**DATA FOR ANALYSIS**
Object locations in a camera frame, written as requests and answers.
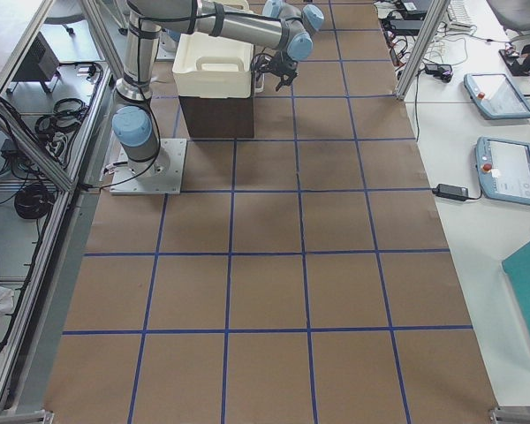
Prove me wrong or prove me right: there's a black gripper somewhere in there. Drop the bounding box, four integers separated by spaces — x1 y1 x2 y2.
264 51 298 91

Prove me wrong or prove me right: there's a white drawer handle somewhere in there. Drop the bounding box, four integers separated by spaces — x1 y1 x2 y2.
254 73 265 94

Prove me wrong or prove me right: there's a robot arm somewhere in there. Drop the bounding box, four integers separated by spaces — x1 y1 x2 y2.
111 1 324 178

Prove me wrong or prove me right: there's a dark wooden drawer cabinet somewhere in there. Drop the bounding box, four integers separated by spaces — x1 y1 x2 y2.
179 96 254 139

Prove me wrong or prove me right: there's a white plastic tray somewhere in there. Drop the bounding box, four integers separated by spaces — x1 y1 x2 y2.
172 32 254 98

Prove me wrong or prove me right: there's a black power adapter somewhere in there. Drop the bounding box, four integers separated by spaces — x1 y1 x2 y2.
431 184 469 201

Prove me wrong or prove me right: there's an upper teach pendant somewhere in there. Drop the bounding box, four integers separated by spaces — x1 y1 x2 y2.
464 73 530 120

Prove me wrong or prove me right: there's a teach pendant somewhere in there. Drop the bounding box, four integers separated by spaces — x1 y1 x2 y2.
464 73 530 120
474 137 530 206

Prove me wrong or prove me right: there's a lower teach pendant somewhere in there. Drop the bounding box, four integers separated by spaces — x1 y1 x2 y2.
474 137 530 206

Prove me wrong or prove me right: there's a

**EXERCISE DIRECTIONS**
Copy each line exactly, beginning at the one with "Prove me wrong or prove me right: there's a lower" and stopping after the last line of the entries. Include nothing else.

**OUTPUT FOR THIS TASK**
Prove me wrong or prove me right: there's a lower teach pendant somewhere in there. Drop the bounding box, four integers separated by spaces — x1 y1 x2 y2.
474 137 530 206

Prove me wrong or prove me right: there's a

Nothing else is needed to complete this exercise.